# Jon Appleton, anyone?



## znapschatz (Feb 28, 2016)

Does anyone here know of the composer Jon Appleton and familiar with his works? I am totally not, but understand he has a reputation, largely in electronic music. Recently, I learned that my wife corresponds with him on Facebook. They were high school classmates in Los Angeles and have remained in contact without having seen each other since. I learned about his personal background from my wife and the basics of his career from Wikipedia, but I'd like to know more about his professional reputation and to hear some of his music. Any guidance appreciated.


----------



## millionrainbows (Jun 23, 2012)

I remember his record "Silver Apples of the Moon," and I have his book on electronic music.


----------



## D Smith (Sep 13, 2014)

^ Wasn't Silver Apples of the Moon by Morton Subotnick?


----------



## KenOC (Mar 7, 2011)

It was, indeed, Subotnik.


----------



## millionrainbows (Jun 23, 2012)

KenOC said:


> It was, indeed, Subotnik.


KenOC! It's good to see you!

No, I mean I remember his copy of that album. 

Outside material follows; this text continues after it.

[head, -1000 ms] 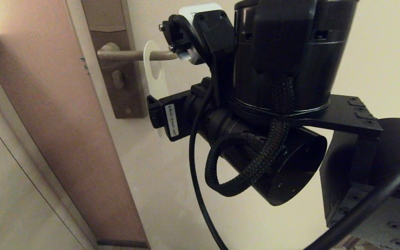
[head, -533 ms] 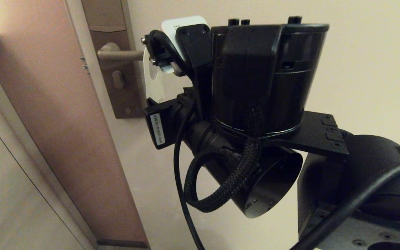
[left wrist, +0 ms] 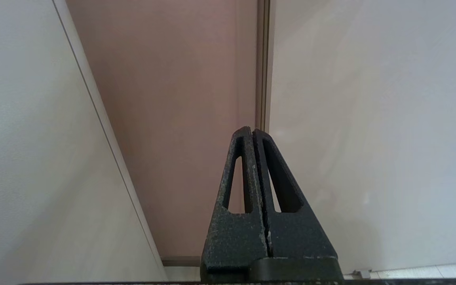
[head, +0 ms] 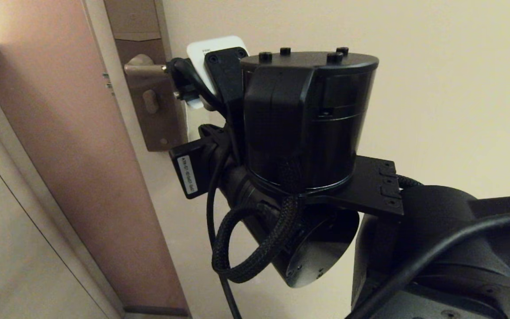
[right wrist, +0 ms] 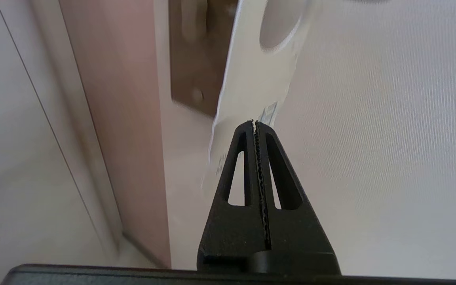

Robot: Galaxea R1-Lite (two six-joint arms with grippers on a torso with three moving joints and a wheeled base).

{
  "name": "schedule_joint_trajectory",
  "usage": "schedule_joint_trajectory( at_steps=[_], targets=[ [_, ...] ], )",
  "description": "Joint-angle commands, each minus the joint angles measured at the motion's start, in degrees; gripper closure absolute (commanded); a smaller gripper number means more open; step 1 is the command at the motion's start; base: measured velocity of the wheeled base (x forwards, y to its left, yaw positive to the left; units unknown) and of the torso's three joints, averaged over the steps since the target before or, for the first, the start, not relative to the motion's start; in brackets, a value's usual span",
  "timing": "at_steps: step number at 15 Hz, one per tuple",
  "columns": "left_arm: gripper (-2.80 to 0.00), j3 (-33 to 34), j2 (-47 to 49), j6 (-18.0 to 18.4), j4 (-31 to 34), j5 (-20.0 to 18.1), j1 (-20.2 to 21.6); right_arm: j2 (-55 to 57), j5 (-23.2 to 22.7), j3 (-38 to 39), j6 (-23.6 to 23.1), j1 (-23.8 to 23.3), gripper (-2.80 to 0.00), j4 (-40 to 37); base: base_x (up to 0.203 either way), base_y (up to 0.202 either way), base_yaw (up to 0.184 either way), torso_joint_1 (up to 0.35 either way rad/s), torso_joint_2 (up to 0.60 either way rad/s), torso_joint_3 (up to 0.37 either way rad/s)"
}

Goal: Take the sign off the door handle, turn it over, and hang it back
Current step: Hang the sign back with the other side facing out

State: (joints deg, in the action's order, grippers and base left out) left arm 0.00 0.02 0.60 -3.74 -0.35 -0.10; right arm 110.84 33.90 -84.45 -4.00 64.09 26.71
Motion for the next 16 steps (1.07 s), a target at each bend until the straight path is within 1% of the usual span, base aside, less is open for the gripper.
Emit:
schedule_joint_trajectory(
  at_steps=[1, 5, 10, 16],
  targets=[
    [0.00, 0.0, 0.0, 0.0, 0.0, 0.0, 0.0, 1.6, 0.2, -0.3, -0.4, 0.0, 0.00, 1.9, 0.000, 0.000, 0.000, 0.000, 0.00, 0.000],
    [0.00, 0.0, 0.0, 0.0, 0.0, 0.0, 0.0, 5.3, 0.3, -4.0, -2.4, 0.0, 0.00, 7.4, 0.000, 0.000, 0.000, 0.000, 0.00, 0.000],
    [0.00, 0.0, 0.0, 0.0, 0.0, 0.0, 0.0, 9.7, 0.3, -6.5, -6.3, -0.1, 0.00, 14.4, 0.000, 0.000, 0.000, 0.000, 0.00, 0.000],
    [0.00, 0.0, 0.0, 0.0, 0.0, 0.0, 0.0, 11.0, 0.4, -6.9, -6.4, -0.6, 0.00, 15.3, 0.000, 0.000, 0.000, 0.000, 0.00, 0.000]
  ],
)
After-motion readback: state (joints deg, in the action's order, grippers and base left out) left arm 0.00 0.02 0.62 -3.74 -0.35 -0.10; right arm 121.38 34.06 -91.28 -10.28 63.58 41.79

The book part is correct, I think. I don't want to go find it. What did y'all think of that book, BTW? It had the first diagram of the tape-loop feedback system I ever saw, and I think this is where Brian Eno got the idea. He and Robert Fripp then went on to use it to produce "No Pussyfooting" and "Evening Star." They used two Revox reel-to-reel recorders.


----------



## Pugg (Aug 8, 2014)

Till now, I never even heard from the good man, had to use google.


----------



## MarkW (Feb 16, 2015)

I've actually known Jon for a long time. But to pass judgment on his music on a public forum would be, I think, a breech of friendship.


----------



## millionrainbows (Jun 23, 2012)

There's an Amazon misprint on the book listing; it's not listed under his name. I had to look at the images to identify it. Mine has the same green dust jacket.


----------